エピローグ 夢の続き

 はっと目を覚ます。

 ゆっくりと体を起こした。

 カーテン越しの朝日が眩しい。


 なんだかまた、妙な夢を見た気がする。

 ベッドから降りて、スリッパをはく。寝ぐせのついた頭を掻きながら、ぼんやり部屋の鏡を見た。


 そこに映っていたのは……気の抜けた顔をした、金髪のイケメンだった。


 一瞬で寝ぼけた頭が覚醒する。

 何度見ても、見慣れた顔だ。金髪碧眼、足が長くて背が高くて、前髪が長くて。

 驚きに目を見開いた間抜け面が似合わない――ルーカスが、そこにいた。


 大慌てで部屋を出る。

 魔法を使うのも忘れて、一足飛びに階段を下りる。途中でスリッパが片方、どこかへすっ飛んでいった。


 すっ飛んだスリッパには目もくれず、そのままどたばた走って、食堂に駆け込んだ。

 きょろきょろと中を見回す俺を、聞き覚えのある声が呼ぶ。


「ルーカス?」


 食堂前の廊下を振り向くと、そこには。

 俺の想像したとおりの、声の主がいた。

 その手には、俺がすっ飛ばしたスリッパが握られている。


「どうしてパジャマなの?」

「ええと。なんか、いろいろあって」

「変なの」


 しどろもどろに返した俺を見て、アカリちゃんが笑う。

 俺の足元を見ると、また笑いながらスリッパを返してくれた。


 うん、そうだよね。

 いきなり寝ぐせ全開の人間がパジャマでおジャマしてきたら笑うよね。


 アカリちゃんの顔を見て、俺はその場にへたり込みそうなくらい、ほっと気が抜けてしまった。
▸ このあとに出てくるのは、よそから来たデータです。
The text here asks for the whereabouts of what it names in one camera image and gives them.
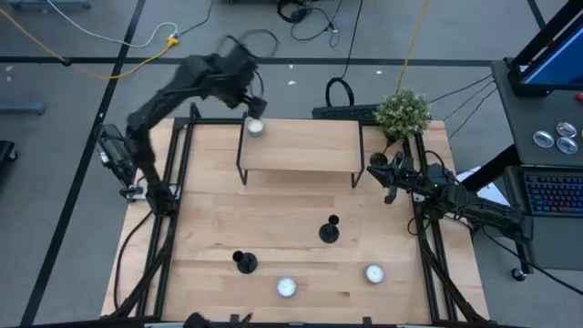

 よかった。だってもう、会えないんじゃないかと思ってたから。

 またアカリちゃんと会えて……アカリちゃんの笑った顔が見られて、本当に良かった。


 じわりと視界が潤みかける。いかん、ここで泣いたらますます、意味が分からない。


「あれ。ルーカス、なんでパジャマなんすか?」

「なんか、いろいろあったんだって」

「寝ぐせひどいっすよ、ちゃんと鏡見たっすか?」


 また聞き覚えのある声がして、そちらを振り向いた。

 呆れ顔のジャンがいて、また不覚にも涙腺が緩みそうになる。

 鏡見たからこうなってるんだよ、とか、言ってもわかんないだろうけどさ。


 ぐっと上を向いて涙を引っ込めて、わざととぼけた口調で言う。


「あ、あれー? ここは誰、俺はどこ?」

「え? え?」

「あー、俺、ちょっと寝ぼけてたみたい! すぐ着替えてくるからちょっと待ってて!」


 下手な小芝居を打ってから、俺はそのままくるりと回れ右した。

 涙腺を引き締めて、ぼやけそうになる視界の中で、来た道を戻る。


「あ、ルーカス」


 アカリちゃんがふと、俺を呼び止めた。

 振り返ると、にっこり笑ったアカリちゃんと目が合う。


「おはよう!」


 ぱっと花が咲くような笑顔で挨拶をするアカリちゃん。俺もつられて、口元が緩んだ。